(Records from a data source)
- Opening Delimiter -
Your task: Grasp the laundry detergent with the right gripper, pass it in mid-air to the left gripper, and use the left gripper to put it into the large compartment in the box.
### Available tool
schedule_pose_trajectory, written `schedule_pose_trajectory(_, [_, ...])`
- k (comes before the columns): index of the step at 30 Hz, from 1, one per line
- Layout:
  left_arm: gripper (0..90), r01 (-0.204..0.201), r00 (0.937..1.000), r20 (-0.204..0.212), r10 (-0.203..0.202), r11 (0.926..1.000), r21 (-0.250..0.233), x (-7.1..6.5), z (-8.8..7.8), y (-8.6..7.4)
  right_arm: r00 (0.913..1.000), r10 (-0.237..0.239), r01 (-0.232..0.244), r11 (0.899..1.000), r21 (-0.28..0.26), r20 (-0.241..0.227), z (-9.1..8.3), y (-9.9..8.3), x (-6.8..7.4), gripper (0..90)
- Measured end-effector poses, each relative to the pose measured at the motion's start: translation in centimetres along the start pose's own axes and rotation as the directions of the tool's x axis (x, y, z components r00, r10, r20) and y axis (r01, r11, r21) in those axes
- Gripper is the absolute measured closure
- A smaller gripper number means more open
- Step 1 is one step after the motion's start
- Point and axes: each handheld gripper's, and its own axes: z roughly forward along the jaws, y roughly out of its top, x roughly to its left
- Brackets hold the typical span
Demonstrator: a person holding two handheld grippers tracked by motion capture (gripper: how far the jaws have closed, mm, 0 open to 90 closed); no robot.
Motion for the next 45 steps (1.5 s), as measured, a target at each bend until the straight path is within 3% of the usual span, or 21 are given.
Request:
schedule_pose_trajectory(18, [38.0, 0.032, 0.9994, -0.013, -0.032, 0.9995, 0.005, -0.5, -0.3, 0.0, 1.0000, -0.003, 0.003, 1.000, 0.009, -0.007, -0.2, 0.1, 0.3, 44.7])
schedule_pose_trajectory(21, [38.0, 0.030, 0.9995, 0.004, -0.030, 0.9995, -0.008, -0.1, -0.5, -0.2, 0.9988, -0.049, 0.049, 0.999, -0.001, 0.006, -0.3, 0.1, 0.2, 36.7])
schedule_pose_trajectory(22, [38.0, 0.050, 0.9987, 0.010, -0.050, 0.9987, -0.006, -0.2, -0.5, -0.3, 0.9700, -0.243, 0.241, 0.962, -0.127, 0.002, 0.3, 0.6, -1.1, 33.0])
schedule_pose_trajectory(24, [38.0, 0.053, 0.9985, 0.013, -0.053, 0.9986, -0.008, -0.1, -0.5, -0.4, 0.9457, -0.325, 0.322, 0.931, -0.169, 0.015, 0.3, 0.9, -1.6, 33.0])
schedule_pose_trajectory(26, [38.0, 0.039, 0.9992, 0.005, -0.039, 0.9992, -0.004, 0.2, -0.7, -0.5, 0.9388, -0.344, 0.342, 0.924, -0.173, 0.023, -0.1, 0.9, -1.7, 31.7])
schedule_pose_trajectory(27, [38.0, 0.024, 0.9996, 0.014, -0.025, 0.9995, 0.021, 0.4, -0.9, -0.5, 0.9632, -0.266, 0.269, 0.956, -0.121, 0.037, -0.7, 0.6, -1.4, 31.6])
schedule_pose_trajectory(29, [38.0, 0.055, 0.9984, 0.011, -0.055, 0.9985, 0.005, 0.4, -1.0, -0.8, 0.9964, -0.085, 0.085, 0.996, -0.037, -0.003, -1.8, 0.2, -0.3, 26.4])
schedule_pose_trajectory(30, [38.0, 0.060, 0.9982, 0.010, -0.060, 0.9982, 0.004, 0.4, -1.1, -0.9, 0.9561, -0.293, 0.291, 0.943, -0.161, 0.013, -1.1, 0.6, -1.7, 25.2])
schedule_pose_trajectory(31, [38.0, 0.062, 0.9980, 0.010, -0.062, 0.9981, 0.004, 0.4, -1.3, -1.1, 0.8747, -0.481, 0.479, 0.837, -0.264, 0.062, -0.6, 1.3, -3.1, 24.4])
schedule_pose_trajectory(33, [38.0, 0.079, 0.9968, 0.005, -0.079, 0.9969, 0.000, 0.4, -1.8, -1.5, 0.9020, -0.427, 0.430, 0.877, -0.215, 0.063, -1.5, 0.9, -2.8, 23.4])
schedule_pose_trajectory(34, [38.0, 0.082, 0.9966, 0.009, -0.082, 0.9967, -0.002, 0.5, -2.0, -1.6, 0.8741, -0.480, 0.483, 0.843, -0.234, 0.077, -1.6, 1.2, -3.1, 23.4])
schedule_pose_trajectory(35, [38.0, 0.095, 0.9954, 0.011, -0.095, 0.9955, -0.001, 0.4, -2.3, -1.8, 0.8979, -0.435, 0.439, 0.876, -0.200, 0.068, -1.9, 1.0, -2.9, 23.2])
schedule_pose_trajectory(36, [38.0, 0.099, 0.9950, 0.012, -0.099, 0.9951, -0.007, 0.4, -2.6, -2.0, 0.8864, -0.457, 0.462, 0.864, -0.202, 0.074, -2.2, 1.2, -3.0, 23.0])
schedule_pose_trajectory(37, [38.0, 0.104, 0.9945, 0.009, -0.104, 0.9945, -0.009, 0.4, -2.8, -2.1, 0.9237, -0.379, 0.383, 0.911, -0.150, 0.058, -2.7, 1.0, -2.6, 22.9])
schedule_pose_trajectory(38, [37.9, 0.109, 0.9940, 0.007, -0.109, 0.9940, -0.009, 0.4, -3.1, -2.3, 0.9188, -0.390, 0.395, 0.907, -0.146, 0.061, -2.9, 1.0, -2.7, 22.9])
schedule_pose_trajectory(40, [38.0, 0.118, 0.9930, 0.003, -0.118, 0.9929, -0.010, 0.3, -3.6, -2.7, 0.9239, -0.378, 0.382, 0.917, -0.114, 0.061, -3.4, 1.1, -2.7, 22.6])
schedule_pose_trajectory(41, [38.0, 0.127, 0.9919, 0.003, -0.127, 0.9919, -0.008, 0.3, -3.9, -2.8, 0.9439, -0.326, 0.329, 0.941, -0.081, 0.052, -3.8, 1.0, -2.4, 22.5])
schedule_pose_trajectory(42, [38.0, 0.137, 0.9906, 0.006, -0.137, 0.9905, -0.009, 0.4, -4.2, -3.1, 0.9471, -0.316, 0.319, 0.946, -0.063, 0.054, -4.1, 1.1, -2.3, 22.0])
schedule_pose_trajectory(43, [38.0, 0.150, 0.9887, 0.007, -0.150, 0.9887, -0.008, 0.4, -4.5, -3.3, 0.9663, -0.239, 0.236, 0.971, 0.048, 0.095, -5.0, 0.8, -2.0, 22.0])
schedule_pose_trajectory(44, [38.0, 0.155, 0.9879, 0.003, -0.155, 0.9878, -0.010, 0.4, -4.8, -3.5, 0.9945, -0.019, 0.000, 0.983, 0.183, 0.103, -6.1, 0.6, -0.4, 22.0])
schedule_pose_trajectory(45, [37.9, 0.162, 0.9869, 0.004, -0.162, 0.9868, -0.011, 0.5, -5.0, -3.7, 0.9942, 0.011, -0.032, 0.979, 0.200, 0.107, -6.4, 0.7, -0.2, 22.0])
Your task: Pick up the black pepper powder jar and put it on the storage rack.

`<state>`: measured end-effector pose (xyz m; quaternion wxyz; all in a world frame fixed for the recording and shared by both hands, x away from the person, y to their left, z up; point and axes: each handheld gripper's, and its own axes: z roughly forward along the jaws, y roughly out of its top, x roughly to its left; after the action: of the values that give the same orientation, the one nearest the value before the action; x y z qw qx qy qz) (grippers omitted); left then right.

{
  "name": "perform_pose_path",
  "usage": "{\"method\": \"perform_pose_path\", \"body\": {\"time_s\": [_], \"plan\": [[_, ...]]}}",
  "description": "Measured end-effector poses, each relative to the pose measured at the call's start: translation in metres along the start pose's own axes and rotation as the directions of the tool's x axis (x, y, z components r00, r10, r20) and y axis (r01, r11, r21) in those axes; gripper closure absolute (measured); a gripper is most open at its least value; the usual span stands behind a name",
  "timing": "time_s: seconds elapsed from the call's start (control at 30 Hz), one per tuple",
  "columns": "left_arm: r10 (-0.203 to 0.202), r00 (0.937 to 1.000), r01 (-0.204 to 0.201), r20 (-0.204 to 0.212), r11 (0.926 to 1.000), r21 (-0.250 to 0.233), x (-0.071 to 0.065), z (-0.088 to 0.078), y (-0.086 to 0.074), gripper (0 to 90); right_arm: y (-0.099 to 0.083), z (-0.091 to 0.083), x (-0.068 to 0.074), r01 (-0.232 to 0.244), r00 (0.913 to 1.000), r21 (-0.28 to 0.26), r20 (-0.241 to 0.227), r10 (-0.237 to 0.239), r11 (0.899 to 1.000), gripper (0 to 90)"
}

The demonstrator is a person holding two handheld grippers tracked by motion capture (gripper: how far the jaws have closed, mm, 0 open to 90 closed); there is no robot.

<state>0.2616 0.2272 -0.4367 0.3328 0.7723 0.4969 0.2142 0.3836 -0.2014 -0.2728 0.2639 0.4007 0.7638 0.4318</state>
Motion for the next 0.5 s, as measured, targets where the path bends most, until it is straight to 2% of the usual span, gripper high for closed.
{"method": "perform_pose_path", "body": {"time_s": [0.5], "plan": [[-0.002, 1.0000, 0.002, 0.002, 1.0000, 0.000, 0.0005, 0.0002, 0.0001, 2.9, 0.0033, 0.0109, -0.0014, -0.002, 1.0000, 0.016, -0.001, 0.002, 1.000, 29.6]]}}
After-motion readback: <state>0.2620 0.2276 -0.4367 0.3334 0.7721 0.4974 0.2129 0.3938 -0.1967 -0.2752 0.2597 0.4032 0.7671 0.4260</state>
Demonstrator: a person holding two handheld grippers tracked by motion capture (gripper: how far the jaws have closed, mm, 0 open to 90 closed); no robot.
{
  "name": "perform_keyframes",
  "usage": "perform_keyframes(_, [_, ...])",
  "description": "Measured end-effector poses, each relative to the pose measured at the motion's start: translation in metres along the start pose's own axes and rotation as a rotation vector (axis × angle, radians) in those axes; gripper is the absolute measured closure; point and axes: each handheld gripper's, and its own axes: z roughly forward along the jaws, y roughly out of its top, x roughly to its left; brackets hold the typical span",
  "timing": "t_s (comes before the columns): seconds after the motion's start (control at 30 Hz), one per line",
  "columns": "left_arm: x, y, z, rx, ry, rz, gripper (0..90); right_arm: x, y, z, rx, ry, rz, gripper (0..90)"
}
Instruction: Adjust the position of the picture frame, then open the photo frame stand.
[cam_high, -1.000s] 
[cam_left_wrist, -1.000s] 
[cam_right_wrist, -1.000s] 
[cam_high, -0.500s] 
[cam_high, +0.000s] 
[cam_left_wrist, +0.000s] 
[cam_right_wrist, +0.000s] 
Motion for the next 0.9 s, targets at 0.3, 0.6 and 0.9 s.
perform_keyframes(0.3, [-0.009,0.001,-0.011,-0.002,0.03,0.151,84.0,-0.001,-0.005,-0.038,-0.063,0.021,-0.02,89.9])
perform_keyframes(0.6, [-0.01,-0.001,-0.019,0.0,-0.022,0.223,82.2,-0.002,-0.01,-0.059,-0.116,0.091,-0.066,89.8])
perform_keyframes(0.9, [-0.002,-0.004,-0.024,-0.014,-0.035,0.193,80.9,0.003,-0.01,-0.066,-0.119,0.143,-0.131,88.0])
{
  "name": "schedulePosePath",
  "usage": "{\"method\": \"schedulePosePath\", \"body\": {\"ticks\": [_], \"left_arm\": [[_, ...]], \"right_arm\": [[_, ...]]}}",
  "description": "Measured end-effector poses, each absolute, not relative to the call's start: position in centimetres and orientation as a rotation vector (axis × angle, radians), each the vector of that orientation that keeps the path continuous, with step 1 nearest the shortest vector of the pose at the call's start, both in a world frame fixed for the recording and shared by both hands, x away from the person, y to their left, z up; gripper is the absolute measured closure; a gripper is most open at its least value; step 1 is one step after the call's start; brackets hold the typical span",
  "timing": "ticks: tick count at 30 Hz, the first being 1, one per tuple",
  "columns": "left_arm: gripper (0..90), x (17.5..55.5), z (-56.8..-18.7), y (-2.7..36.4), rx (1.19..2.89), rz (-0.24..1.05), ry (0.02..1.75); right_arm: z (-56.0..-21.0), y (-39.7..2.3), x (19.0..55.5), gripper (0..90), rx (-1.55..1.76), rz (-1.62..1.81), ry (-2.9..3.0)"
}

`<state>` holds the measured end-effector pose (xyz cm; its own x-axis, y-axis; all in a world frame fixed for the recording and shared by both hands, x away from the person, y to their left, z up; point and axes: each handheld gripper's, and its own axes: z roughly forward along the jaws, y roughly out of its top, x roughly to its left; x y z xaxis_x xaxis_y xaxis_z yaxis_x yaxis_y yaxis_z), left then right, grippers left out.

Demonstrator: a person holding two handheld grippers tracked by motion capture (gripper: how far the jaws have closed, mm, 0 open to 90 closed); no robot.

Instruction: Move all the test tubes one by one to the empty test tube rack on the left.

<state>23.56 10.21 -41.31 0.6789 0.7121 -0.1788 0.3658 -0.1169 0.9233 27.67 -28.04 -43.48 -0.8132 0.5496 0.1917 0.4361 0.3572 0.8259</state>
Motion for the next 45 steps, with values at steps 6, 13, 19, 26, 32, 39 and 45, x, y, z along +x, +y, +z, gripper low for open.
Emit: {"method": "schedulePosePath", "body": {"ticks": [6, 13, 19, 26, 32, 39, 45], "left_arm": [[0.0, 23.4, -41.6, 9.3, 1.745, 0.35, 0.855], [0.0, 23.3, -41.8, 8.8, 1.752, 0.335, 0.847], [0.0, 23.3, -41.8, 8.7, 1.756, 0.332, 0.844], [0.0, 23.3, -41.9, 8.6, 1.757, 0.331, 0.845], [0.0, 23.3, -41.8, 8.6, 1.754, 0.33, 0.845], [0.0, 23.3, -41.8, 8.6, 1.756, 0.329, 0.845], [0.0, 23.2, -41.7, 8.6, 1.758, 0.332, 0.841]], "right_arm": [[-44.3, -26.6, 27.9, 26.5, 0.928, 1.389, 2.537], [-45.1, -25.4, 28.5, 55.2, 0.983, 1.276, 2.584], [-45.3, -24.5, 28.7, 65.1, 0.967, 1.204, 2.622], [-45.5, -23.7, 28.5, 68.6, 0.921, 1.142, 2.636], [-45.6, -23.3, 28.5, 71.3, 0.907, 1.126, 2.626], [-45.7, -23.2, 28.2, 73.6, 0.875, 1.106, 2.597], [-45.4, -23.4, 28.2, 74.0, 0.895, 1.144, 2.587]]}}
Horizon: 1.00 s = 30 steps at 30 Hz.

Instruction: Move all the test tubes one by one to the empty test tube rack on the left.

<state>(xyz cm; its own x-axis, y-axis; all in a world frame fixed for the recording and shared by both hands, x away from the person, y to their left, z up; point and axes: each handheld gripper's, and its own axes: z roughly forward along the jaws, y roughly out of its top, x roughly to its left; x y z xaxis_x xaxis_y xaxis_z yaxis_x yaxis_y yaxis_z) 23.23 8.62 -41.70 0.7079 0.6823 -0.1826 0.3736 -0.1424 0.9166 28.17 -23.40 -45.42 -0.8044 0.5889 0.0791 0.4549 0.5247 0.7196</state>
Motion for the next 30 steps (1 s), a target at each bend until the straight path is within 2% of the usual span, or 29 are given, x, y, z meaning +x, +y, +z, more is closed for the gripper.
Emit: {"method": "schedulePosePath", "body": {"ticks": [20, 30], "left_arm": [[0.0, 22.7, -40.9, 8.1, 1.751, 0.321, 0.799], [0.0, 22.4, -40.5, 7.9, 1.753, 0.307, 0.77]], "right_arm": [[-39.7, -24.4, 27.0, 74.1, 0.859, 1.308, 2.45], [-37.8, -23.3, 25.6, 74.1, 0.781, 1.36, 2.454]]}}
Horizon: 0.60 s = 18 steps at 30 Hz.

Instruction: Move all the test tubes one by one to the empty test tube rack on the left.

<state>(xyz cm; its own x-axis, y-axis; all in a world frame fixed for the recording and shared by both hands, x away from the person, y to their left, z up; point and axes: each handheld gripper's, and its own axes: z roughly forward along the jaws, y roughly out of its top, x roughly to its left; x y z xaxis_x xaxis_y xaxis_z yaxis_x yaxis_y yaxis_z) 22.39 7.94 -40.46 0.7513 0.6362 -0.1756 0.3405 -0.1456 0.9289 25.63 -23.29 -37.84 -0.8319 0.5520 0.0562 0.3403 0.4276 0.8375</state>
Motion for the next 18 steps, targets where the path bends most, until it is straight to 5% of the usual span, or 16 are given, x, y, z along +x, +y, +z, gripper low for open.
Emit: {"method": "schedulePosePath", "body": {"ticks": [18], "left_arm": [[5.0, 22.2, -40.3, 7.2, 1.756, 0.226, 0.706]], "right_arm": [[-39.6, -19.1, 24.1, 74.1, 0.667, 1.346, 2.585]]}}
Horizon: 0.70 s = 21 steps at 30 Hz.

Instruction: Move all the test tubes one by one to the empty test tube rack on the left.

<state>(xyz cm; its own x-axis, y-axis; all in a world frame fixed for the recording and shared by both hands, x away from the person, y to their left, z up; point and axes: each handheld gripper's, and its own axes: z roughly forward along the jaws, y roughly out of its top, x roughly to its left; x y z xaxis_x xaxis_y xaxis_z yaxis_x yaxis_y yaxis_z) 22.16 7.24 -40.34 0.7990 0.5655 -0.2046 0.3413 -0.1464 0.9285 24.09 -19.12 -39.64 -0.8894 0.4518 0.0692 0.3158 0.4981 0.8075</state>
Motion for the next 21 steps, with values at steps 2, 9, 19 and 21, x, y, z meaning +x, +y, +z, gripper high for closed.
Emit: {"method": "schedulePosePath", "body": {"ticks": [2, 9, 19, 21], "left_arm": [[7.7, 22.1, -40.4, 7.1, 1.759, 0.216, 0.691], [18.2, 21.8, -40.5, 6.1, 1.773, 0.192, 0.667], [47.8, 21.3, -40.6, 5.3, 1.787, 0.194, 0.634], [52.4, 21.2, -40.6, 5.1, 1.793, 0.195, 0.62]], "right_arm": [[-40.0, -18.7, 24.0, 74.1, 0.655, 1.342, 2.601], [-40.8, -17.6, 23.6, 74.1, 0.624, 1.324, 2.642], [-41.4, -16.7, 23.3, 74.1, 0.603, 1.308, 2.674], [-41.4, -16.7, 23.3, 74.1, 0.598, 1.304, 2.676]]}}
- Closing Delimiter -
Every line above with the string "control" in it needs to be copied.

> [Response]:
  "timing": "time_s: seconds elapsed from the call's start (control at 30 Hz), one per tuple",
  "timing": "t_s (comes before the columns): seconds after the motion's start (control at 30 Hz), one per line",

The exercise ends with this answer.